I knew two women who lived together for 50 years. They took care of and loved each other as much as or more than any other couple I had ever known. Everyone who knew them considered their love to be precious and worthy of respect.
When one of the women became seriously ill and lay dying in the hospital, the other woman’s better health insurance did not cover any of their bills. Nor did she have the right to make life-and-death decisions for her loved one.
When the woman died, the other had no legal say over how she should be buried. The survivor also had no legal right to the home that her housemate had owned.
No one knew or loved better the woman who had died. Yet under existing law, all legal decisions were to be made by the dead woman’s only son, who lived thousands of miles away and had rarely visited his mother.
These women — who were twin sisters — had no legal protection then. And they would not have legal rights today, even under new marriage laws that include same-sex couples.
Two people do not need to be married to each other, nor do they need to be of opposing genders, to love one another deeply and to be committed for a lifetime. A human being has an enormous capacity to love selflessly, putting the needs and the life of a loved one ahead of his or her own.
Two people who have committed a lifetime of love to each other should have legal rights to protect, insure, inherit from, and bury one another according to their own wishes. They should be able to have these rights publicly recognized and honored.
Civil marriage, however, is too limited a device to protect these rights.

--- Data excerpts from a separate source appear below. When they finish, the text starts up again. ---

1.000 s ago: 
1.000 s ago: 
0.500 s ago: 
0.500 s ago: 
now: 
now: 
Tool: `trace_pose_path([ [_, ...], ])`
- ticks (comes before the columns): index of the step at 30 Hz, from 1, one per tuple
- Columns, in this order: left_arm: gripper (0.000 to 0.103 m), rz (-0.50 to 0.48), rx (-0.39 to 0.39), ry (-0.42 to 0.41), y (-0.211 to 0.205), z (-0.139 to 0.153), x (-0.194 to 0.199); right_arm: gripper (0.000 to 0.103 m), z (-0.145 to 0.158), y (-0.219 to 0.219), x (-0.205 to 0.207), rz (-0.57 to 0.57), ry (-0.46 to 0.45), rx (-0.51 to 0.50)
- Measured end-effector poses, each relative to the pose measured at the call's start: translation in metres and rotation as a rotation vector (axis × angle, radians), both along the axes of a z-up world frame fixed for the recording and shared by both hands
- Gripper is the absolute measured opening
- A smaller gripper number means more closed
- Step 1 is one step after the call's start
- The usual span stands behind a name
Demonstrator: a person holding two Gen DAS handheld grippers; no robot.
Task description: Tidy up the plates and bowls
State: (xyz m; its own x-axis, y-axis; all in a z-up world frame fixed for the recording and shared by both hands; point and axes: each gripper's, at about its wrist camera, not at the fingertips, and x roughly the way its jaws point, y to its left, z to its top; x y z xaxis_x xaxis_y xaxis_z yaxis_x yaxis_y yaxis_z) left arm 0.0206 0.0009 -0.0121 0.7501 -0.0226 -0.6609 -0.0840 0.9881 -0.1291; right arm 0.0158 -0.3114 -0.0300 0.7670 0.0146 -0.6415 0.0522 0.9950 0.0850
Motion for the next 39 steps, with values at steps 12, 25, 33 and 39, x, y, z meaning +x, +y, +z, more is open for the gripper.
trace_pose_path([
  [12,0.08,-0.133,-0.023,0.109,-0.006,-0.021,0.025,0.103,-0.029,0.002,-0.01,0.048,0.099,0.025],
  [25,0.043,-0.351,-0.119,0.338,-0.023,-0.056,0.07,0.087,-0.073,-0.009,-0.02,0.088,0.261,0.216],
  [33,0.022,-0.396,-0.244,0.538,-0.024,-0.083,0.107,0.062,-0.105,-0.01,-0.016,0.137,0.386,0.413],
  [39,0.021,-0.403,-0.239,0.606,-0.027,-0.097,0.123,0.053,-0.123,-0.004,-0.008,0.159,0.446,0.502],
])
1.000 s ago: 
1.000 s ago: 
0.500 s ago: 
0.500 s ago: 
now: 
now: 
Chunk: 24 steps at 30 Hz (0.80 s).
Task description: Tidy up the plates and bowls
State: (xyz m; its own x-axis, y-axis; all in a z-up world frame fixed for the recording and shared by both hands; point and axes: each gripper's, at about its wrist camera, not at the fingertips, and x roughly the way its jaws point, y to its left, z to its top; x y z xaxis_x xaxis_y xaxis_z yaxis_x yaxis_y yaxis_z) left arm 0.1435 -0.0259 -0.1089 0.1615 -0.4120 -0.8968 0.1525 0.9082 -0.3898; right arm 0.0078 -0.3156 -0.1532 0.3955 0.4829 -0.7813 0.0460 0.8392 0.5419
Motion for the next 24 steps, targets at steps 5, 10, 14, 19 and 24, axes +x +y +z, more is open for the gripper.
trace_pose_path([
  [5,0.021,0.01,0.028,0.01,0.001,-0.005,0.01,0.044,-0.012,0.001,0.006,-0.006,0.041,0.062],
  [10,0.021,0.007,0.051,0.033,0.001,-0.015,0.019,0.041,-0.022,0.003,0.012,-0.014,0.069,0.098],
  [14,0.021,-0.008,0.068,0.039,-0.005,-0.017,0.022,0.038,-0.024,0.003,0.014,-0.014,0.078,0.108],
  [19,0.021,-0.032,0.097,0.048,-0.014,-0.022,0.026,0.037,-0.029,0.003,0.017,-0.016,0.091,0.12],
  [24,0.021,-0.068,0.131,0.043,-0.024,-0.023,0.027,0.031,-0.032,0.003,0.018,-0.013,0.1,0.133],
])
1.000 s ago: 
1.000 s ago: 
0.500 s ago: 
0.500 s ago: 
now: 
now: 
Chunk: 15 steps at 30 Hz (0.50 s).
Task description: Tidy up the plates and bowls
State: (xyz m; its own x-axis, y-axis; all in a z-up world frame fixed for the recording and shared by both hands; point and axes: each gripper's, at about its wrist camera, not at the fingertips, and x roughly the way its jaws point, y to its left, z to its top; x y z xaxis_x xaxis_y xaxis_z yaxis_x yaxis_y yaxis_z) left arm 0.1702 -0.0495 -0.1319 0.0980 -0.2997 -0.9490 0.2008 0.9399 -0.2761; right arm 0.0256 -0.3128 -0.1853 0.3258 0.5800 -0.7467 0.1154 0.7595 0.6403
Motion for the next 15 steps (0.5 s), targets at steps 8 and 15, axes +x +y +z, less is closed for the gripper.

Under the laws of all states, even those that permit same-sex partners to marry, the twin sisters could not marry. Nor can other relatives who choose to live together, and love and care for each other, for the rest of their lives.
Yet their love is no less valuable or sacred, nor their rights to protect and care for each other any less valid. If sexual attraction and activity are to be requirements for the recognition of committed love, then many currently married couples would not qualify. It is not for us to quantify or determine how one consenting adult loves another.
For thousands of years, civil marriage has been the legal union of a man and a woman who, in normal circumstances, can naturally produce heirs. Until the past century, the vast majority of marriages were arranged so that family wealth could be unified in one group of heirs, who were equally part of the husband’s and the wife’s family.
The woman brought a dowry, which represented the contribution of wealth by her family, to her new husband’s family. The concept of love was not part of the equation until relatively recent times. Most couples did not even meet until they were betrothed.
Rather than try to fit same-sex couples into the definition of marriage, it would be better and fairer to all people to expand domestic partnerships to include any two consenting adults who seek the same legal, tax, insurance, and inheritance rights as a married couple.
In this way, everyone’s civil liberties would be protected, and the traditional purpose and definition of marriage would remain intact.
Cynthia Millen, of Ottawa Hills, is an author and retired attorney.